Late Season Thoughts - 12/09/09

After a conqueror’s start to the 2009 campaign, Jenson Button and Brawn GP have begun to face question marks being raised against their title credentials and overall worthiness of an inevitable championship. While recent results have brought his title run-in under unwelcomed scrutiny, Button is yet to throw away valuable points or wins by going off the circuit on the first lap and handing the lead to a rival, needlessly over-defending a position at the end of a race resulting in retirement and sacrificing a certain podium, engage the anti-stall on the starting grid multiple times, incur a race penalty through questionable driving and causing accidents, spin off during a wet race with a high attrition rate, try to have another driver and team penalised for unavoidable action under a safety car or publicly lambast his team strategy. Every win that was there for the taking has been taken. His is a championship lead earned and deserved, but regardless of all the above, history will judge his season on the smaller percentage that remains.

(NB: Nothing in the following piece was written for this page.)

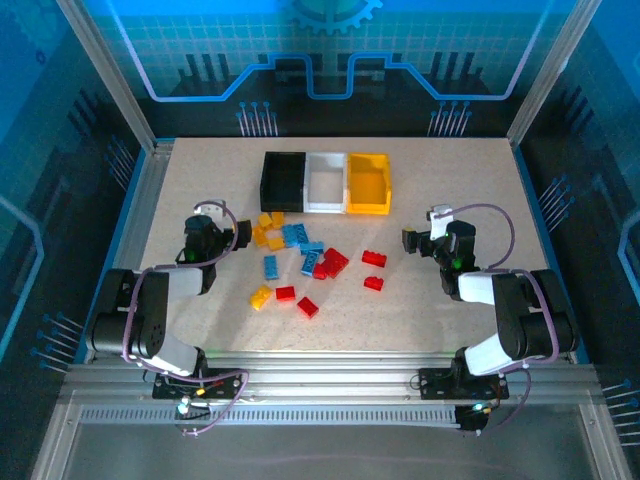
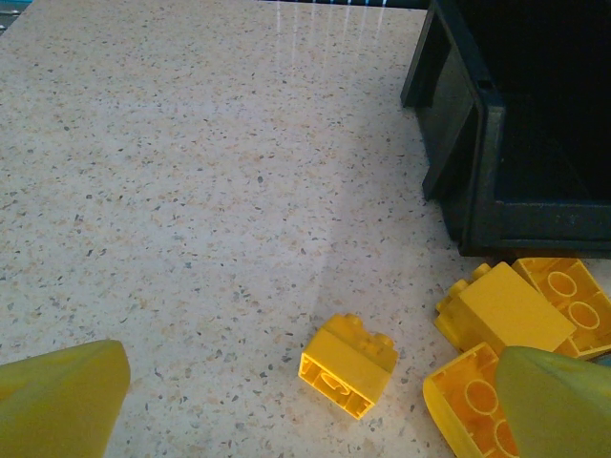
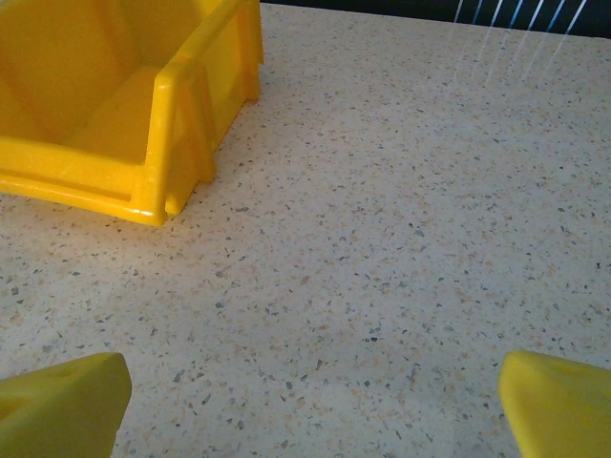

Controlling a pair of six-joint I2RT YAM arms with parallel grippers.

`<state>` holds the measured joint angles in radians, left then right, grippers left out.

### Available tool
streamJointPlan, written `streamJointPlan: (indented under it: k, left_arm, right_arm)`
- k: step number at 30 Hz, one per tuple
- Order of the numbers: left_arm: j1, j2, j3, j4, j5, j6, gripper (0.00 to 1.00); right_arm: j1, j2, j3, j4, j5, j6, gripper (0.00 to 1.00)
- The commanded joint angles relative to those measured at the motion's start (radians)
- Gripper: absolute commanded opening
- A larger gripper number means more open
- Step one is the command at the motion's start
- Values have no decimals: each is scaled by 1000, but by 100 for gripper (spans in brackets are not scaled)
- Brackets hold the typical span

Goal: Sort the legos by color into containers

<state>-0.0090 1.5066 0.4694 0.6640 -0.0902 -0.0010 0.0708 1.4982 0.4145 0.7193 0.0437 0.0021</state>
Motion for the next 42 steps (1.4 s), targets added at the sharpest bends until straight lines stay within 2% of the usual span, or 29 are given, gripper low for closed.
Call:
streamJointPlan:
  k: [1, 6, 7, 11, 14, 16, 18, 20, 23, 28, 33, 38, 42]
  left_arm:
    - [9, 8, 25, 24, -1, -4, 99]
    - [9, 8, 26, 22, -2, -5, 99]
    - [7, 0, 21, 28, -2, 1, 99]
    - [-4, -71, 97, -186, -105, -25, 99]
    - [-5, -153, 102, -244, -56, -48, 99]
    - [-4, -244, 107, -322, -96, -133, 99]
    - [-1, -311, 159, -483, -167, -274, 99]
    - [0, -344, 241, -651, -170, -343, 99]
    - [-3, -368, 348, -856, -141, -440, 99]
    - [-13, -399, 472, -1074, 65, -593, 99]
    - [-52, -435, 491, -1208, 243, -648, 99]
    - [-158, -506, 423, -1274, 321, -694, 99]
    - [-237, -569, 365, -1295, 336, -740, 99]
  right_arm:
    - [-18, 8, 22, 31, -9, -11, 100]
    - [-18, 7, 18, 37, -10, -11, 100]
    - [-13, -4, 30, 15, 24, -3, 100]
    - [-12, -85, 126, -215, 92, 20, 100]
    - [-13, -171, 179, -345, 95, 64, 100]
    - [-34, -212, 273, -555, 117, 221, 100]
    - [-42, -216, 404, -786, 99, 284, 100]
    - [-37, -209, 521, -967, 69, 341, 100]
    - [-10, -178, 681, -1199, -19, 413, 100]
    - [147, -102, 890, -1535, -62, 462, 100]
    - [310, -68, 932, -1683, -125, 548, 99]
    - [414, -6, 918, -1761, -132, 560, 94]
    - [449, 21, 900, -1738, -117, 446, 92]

There have been some notable casualties in Formula 1 this year in all areas including drivers, management and even a whole manufacturer. Following McLaren’s Melbourne Muppetry, Ron Dennis stepped out of the light and Martin Whitmarsh, Dave Ryan and Lewis Hamilton rightfully bore the public brunt of their misdemeanour. This of course was conveniently being forgotten about until Renault’s recent issue with Nelson Piquet Jr reminded us what plagues F1. Piquet’s overdue sacking earned Romain Grosjean an early F1 baptism, but his debut outings were spared intense public analysis due to Luca Badoer’s woeful performances. Sebastien Bourdais made way for Jaime Alguersuari at Scuderia Toro Rosso to the simultaneous disappointment of some who felt the Frenchman never had the luck required on days where big results were possible, and the relief of those who believed there was no room in F1 for a downbeat so-called champion who could not convincingly show Buemi up as the rookie driver. Of all the departures, BMW-Sauber’s decision to withdraw from Formula 1 at the end of 2009 is the most disappointing. While it’s hard to ever class the BMW-Sauber operation as passionate, their measured positive-gradient-graph approach and success in F1 was great to see as a stark contrast to Scatter Graph Toyota.

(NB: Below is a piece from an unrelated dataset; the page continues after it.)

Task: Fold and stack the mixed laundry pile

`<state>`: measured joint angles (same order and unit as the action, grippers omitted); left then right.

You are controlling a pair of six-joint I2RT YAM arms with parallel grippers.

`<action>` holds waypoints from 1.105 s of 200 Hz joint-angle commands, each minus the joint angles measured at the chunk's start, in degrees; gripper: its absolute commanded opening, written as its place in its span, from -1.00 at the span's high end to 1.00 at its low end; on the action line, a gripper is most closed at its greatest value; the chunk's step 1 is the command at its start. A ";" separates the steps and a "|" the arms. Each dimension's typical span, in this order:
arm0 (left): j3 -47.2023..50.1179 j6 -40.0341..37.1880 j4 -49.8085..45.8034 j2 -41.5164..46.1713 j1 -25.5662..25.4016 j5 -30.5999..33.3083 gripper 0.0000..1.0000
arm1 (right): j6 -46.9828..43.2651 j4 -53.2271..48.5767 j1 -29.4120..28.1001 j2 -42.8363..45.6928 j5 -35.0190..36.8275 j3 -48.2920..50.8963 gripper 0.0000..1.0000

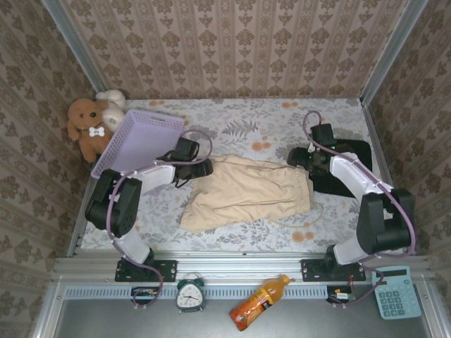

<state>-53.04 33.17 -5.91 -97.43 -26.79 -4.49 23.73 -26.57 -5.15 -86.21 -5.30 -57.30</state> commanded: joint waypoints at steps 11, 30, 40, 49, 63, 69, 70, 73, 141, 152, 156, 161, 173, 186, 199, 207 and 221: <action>-1.19 0.38 6.45 -3.86 2.07 -4.59 -0.15 | 1.72 4.92 -0.20 -3.73 -6.55 2.45 -0.48; -0.72 1.60 8.32 -5.01 2.03 -6.68 0.32 | 3.74 7.12 -0.30 -4.07 -10.86 4.25 -0.24; -0.41 1.93 8.61 -4.61 2.03 -6.93 0.60 | 4.42 7.55 -0.30 -3.33 -11.40 4.92 0.12; -0.35 1.83 8.04 -3.59 2.09 -6.87 0.80 | 4.66 7.37 -0.23 -2.08 -11.03 5.23 0.45; -0.78 0.81 5.77 -0.98 2.09 -6.11 1.00 | 4.67 6.23 -0.21 0.32 -9.31 4.83 0.85; -1.14 0.19 4.21 0.42 2.09 -5.75 1.00 | 4.50 5.62 -0.21 1.37 -8.69 4.50 0.96; -1.21 0.08 3.96 0.67 2.09 -5.68 1.00 | 4.54 5.46 -0.21 1.56 -8.60 4.44 0.96; -1.41 -0.27 3.36 1.42 2.09 -5.42 1.00 | 4.42 5.04 -0.21 2.05 -8.26 4.20 1.00; -12.11 -6.23 -5.69 8.09 -3.18 -4.39 0.88 | 4.28 -1.37 0.76 13.45 1.91 2.23 1.00; -15.22 -7.01 -6.08 4.78 -3.70 -4.22 0.87 | 4.63 -0.88 2.18 13.62 3.60 3.07 1.00; -16.19 -7.19 -6.01 3.34 -3.67 -4.29 0.87 | 4.85 -0.27 2.90 13.48 3.85 3.51 1.00; -17.33 -7.52 -5.57 1.46 -3.60 -4.14 0.86 | 5.28 0.95 3.93 12.97 3.96 4.25 1.00; -20.17 -7.27 -5.31 -3.57 -2.77 -3.02 0.55 | 6.38 4.91 6.22 11.01 3.54 5.81 1.00; -24.79 -6.97 -7.59 -9.26 -1.19 -2.61 -0.83 | 7.03 8.28 8.30 7.41 2.47 6.06 0.54; -29.74 -6.94 -11.75 -13.44 0.26 -3.17 -1.00 | 6.21 8.78 9.59 3.26 0.54 4.00 0.44; -31.38 -7.30 -13.11 -14.18 0.34 -3.20 -1.00 | 5.14 8.69 9.63 1.77 0.02 2.64 0.10; -31.88 -8.79 -14.31 -12.66 0.35 -1.81 -1.00 | 3.58 6.28 9.62 0.68 -1.71 -0.23 -0.22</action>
<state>-82.11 27.16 -13.43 -111.92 -27.22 -8.45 29.28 -20.27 4.47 -83.31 -4.89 -53.10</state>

Ferrari have demonstrated clearly that there is a right and a wrong time for charitable and emotional decision-making. The sentiments expressed by the team in the wake of Felipe Massa’s freak (and it was freak) accident in Hungary were touching and thoroughly believable. The decision to place Luca Badoer in a race seat for Valencia and Spa Francorchamps in Massa’s absence was slightly less believable. A driver who had, in a previous life, shown no spark of talent worthy of a Ferrari race seat and had been deprived of racing experience for a decade was clearly being rewarded for services rendered. Uncompetitive machinery can only go so far as an excuse since all other recent Ferrari drivers have shone in uncompetitive machinery at some point in their careers. While on the subject of Ferrari drivers’ careers, Kimi Raikkonen has gone from 6 non-scores out of 9 races to claiming three podium finishes on the trot, culminating in a customary yet harassed win at Spa. Giancarlo Fisichella, the driver responsible for the aforementioned harassment, will of course take the second Ferrari race seat from Monza onwards. One hopes this does not turn out to be yet another ill-advised charitable and sentiment-laced decision.

1 comment:

AERO_HDT said...

Interesting thoughts Maz, this has started off as one of the most interesting F1 seasons I've ever come across. Rookie teams leading the championship, ageing drivers showing the young guns how its done and of course the usual circus antics we've come to expect. The break in dominance that was previously held by Ferrari and McLaren are a godsend to F1 and to see small teams like Force India, RedBull and of course Brawn GP take wins and poles is going to encourage huge investment in F1.

Keep us posted on your thoughts for the rest of the season, I suspect we may see a Ferrari/McLaren renaissance (I could never spell that word) for the remainder of the year!